▶ **Exercise aim**: Please retype the material beneath this task exactly, starting with its first line and finishing with the line containing "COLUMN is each".

▶ **Collected material**:
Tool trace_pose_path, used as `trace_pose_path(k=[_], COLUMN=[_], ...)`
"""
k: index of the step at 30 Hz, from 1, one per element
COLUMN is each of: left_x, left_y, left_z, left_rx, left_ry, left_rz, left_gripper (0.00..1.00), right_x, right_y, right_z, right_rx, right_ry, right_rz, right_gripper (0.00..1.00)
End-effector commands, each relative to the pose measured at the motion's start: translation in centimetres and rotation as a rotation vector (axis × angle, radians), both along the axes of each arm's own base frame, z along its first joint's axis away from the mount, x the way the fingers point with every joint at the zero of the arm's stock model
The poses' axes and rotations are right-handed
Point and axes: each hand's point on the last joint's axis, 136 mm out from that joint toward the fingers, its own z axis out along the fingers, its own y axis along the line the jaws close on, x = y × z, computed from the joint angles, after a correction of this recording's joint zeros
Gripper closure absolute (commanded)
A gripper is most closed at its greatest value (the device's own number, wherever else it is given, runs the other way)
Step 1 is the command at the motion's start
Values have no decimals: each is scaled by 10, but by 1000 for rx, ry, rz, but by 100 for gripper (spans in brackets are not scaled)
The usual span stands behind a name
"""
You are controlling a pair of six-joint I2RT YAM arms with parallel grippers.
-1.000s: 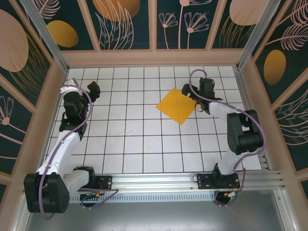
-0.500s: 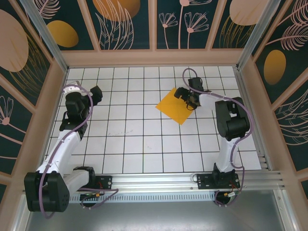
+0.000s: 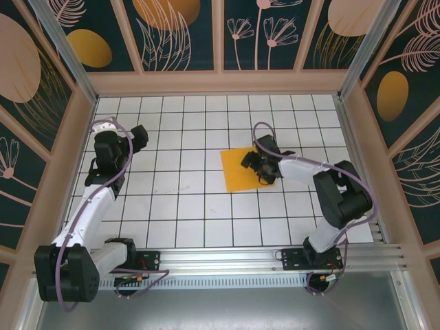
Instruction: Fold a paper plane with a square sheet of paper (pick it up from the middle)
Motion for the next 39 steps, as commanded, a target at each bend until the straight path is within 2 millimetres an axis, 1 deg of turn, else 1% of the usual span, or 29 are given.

▶ **Solution to this problem**:
Tool trace_pose_path, used as `trace_pose_path(k=[_], COLUMN=[_], ...)`
"""
k: index of the step at 30 Hz, from 1, one per element
COLUMN is each of: left_x, left_y, left_z, left_rx, left_ry, left_rz, left_gripper (0.00..1.00), right_x, right_y, right_z, right_rx, right_ry, right_rz, right_gripper (0.00..1.00)

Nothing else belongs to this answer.